Datatilsynet, the Norwegian data protection authority, will temporarily ban behavioral advertising on meta-platforms Facebook and Instagram due to data breaches.
The ban is effective from August 4 and will last for three months – or until the US giant meets legal requirements. If Meta does not act, she faces a fine of up to 88,600 euros per day.
The decision follows the recent judgment of the Court of Justice of the European Union (CJEU), which Meta’s behavioral advertising practices are not GDPR compliant.
As the name suggests, behavioral advertising displays targeted advertisements to individuals by observing their online behavior. Companies that use it use data collection, tracking, and profiling to paint a detailed picture of people’s lives, personality, and interests.
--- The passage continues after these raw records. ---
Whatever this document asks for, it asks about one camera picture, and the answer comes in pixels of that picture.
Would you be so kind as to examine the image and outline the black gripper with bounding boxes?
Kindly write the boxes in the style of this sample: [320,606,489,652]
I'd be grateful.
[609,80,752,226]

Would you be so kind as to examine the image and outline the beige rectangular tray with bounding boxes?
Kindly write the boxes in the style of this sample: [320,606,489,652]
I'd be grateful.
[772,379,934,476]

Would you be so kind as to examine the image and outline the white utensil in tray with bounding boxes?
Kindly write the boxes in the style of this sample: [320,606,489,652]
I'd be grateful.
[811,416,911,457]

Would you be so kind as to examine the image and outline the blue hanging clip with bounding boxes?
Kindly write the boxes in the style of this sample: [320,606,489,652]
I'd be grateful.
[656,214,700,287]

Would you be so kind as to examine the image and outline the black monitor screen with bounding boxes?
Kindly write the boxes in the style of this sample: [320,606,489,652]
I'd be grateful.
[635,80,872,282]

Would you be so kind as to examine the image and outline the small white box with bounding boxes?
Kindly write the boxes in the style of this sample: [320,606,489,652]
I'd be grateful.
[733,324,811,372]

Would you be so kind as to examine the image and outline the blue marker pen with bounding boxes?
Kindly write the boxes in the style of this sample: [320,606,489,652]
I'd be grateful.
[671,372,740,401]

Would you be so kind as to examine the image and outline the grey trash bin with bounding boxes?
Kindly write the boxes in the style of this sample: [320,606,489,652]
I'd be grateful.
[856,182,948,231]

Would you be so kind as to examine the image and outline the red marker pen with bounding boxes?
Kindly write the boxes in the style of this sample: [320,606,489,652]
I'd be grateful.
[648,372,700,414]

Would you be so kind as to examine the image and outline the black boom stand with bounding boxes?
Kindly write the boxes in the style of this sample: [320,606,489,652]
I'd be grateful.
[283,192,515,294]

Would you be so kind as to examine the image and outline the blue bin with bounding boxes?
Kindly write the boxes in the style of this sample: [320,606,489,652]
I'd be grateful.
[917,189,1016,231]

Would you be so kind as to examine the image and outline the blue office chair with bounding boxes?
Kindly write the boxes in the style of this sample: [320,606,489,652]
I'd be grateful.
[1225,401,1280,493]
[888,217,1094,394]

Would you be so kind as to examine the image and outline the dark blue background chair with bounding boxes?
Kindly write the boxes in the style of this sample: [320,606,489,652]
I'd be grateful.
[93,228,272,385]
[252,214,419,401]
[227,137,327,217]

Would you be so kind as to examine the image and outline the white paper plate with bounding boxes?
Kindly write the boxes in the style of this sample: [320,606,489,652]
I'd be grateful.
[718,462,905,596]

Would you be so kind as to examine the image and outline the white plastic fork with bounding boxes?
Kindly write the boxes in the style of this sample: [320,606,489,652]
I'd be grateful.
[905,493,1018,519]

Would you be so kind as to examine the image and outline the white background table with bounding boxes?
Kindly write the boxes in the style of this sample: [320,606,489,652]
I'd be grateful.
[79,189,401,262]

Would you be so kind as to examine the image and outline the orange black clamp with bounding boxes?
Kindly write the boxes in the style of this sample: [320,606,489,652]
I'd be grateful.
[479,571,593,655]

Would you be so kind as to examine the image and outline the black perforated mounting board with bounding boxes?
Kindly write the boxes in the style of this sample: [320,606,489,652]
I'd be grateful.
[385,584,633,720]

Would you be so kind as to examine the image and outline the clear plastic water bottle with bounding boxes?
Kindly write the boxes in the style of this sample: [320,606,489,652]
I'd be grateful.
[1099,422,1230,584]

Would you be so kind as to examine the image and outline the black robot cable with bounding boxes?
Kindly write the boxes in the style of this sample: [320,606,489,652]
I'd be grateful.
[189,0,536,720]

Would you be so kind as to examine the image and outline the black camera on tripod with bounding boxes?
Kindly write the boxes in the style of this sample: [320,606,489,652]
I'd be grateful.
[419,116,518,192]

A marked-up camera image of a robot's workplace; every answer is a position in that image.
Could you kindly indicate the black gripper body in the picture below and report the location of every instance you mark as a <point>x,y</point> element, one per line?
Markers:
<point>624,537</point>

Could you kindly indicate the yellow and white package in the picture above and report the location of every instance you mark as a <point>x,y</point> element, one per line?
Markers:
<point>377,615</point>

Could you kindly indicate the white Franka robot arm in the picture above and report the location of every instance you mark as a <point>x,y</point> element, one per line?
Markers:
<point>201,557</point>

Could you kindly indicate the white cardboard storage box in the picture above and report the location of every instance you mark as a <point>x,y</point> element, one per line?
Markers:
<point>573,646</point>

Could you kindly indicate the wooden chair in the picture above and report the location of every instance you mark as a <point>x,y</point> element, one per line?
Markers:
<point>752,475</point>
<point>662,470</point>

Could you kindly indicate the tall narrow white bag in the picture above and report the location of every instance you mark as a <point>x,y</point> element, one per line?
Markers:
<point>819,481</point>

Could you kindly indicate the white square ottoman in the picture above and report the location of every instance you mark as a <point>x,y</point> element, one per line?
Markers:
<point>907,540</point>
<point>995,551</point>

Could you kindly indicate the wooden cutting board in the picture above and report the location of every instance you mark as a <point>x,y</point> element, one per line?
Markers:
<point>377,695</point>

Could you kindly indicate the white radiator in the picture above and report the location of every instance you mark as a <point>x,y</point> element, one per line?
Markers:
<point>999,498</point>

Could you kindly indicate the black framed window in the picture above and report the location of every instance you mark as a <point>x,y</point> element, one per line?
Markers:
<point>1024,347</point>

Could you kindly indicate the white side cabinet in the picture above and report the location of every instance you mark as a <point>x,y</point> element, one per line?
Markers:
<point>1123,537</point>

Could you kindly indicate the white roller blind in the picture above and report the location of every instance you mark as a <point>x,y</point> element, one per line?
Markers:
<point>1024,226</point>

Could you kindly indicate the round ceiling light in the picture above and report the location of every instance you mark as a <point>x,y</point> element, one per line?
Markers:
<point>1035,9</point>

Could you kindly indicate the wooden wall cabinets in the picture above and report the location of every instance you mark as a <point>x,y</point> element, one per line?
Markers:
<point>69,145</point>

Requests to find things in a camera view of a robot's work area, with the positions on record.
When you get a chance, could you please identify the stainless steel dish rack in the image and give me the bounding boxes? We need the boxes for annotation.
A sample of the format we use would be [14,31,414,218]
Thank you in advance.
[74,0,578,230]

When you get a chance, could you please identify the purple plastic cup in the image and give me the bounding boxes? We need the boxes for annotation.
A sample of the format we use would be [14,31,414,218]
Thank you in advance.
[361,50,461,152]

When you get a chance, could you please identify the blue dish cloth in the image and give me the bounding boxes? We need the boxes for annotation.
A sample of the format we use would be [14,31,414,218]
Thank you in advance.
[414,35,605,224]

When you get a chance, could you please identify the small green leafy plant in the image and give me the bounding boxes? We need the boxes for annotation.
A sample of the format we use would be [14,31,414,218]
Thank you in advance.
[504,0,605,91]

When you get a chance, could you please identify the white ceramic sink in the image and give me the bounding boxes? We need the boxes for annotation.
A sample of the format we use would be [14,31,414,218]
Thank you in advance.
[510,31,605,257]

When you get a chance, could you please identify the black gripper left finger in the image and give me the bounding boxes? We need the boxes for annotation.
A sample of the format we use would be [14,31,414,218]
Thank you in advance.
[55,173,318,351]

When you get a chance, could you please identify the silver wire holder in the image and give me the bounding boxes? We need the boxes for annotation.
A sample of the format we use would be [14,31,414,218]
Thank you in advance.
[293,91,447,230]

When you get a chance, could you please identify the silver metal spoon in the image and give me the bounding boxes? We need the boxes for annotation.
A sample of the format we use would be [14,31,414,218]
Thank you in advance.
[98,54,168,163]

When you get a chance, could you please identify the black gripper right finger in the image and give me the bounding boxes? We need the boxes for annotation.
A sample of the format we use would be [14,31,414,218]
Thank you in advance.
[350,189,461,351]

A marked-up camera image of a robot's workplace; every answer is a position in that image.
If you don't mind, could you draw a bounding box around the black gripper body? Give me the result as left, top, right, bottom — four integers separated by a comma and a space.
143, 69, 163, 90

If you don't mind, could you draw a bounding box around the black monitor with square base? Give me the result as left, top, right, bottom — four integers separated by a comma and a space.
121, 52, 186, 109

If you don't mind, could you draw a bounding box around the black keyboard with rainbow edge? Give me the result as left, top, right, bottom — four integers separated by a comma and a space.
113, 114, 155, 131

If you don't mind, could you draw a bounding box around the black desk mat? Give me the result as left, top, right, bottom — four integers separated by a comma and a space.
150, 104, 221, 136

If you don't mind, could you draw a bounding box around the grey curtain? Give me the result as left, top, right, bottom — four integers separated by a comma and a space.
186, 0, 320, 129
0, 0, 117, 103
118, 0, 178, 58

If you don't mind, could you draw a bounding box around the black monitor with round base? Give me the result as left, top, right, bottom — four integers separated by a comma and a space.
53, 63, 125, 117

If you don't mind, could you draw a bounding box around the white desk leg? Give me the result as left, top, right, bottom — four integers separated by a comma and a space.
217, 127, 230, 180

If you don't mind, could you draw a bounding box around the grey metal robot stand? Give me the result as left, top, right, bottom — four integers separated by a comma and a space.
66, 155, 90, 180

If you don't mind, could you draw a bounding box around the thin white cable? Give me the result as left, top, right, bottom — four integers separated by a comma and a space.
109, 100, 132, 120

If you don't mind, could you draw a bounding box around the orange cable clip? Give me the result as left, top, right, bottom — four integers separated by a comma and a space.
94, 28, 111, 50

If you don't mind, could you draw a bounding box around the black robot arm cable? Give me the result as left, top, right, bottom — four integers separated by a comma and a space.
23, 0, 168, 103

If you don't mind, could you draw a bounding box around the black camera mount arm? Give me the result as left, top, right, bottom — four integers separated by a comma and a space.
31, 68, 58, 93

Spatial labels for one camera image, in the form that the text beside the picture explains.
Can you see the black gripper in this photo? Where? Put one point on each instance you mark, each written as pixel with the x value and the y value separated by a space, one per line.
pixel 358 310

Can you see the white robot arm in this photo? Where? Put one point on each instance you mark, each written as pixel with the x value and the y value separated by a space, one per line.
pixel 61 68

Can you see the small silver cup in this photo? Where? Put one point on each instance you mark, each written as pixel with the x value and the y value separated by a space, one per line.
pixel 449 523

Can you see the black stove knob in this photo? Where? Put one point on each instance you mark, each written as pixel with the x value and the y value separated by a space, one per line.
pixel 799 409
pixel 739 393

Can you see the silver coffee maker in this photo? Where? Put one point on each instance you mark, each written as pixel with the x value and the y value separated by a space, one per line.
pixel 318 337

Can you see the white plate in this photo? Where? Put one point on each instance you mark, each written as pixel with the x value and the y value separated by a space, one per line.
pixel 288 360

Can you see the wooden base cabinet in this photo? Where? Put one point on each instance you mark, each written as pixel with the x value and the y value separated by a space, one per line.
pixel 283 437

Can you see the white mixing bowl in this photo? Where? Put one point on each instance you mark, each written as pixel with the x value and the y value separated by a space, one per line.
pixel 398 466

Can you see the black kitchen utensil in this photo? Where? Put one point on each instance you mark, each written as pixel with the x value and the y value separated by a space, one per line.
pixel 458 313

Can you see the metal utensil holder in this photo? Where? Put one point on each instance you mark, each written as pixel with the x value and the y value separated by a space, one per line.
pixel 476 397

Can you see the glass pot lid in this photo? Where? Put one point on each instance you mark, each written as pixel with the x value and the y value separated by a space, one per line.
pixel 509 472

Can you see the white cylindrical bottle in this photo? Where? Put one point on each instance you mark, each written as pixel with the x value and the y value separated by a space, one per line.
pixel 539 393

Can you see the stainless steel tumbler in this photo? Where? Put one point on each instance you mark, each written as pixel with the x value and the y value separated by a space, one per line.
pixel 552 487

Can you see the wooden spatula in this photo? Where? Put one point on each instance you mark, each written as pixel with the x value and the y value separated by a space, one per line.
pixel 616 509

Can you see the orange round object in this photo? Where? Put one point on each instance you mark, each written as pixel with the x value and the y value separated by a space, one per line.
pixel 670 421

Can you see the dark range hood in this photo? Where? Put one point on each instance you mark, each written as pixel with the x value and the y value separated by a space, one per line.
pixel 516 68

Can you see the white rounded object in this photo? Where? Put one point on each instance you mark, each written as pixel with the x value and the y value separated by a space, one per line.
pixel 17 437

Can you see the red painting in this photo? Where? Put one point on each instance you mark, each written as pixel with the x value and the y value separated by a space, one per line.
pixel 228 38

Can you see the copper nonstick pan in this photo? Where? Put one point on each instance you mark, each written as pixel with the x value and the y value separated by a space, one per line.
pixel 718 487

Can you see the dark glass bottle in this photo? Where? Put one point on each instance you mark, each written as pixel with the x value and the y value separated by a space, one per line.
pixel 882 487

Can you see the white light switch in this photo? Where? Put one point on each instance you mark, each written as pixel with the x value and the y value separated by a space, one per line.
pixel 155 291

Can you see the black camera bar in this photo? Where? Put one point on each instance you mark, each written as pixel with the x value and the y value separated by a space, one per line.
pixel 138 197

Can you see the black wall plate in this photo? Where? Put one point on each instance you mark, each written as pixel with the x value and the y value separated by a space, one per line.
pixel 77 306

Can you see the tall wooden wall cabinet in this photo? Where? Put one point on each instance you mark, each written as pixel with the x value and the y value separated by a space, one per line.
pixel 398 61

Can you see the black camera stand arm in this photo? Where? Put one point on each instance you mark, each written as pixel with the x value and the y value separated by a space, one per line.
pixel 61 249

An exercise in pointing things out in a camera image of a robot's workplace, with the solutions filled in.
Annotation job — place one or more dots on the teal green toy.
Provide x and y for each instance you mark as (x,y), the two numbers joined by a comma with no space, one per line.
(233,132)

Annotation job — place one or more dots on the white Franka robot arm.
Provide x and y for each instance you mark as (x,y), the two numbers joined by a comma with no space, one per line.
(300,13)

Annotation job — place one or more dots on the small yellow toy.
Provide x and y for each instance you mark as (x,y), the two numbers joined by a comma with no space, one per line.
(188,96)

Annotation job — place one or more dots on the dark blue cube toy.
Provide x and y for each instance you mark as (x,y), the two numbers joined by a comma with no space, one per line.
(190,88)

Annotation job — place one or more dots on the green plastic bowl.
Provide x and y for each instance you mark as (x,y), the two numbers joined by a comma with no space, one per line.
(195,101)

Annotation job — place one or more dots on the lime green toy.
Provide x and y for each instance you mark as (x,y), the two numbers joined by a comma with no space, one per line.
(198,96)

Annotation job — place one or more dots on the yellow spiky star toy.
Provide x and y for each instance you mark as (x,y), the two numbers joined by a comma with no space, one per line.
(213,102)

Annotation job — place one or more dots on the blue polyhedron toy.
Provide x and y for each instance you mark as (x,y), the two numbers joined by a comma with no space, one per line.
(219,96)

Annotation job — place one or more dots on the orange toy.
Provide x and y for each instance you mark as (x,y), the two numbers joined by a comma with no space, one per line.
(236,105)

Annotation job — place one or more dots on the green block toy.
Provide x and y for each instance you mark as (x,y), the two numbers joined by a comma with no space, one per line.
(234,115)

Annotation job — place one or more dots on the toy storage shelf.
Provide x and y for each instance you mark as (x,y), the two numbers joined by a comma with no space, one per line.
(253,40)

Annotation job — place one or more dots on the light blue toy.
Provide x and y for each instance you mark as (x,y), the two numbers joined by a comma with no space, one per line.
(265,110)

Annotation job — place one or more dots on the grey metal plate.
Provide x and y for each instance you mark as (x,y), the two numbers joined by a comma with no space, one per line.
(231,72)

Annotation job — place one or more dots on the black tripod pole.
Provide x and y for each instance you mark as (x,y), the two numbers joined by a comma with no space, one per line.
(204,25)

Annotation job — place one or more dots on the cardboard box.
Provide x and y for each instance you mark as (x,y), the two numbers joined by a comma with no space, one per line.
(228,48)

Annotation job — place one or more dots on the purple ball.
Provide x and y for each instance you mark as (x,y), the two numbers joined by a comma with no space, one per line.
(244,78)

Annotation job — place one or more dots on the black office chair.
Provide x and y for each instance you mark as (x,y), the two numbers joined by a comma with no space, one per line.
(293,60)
Find out about our conference presentations
Watch videos of our past lectures for free with TNW All Access →
“Invasive commercial surveillance for marketing purposes is one of the biggest risks to online privacy today. “Users must have sufficient control over their own data and any tracking must be limited,” said Tobias Judin, head of Datatilsynet’s international division.
“The decision of the Norwegian Data Protection Authority does not ban Facebook or Instagram in Norway. Rather, the purpose is to ensure that people in Norway can use these services in a safe manner and that their rights are protected,” added Judin.
According to the authority, numerous risks lurk in behavioral advertising. These range from restricted freedom of expression and discrimination to the manipulation of democratic practices. With 82% of adult Norwegians having a Facebook account and 65% using Instagram, Datalisynet decided that urgent action was needed.
In the future, the regulator could bring the matter before the European Data Protection Board (EDPB) to decide whether the ban can be extended beyond the first three months. According to Datalisynet, Meta disagrees with the assessment and has the right to appeal to the court.
According to the ECJ ruling, the Norwegian authority is the first European data protection authority to restrict Meta’s ad-supported business. It remains to be seen if this will have widespread ramifications across the continent and add to Zuckerberg’s GDPR nightmares.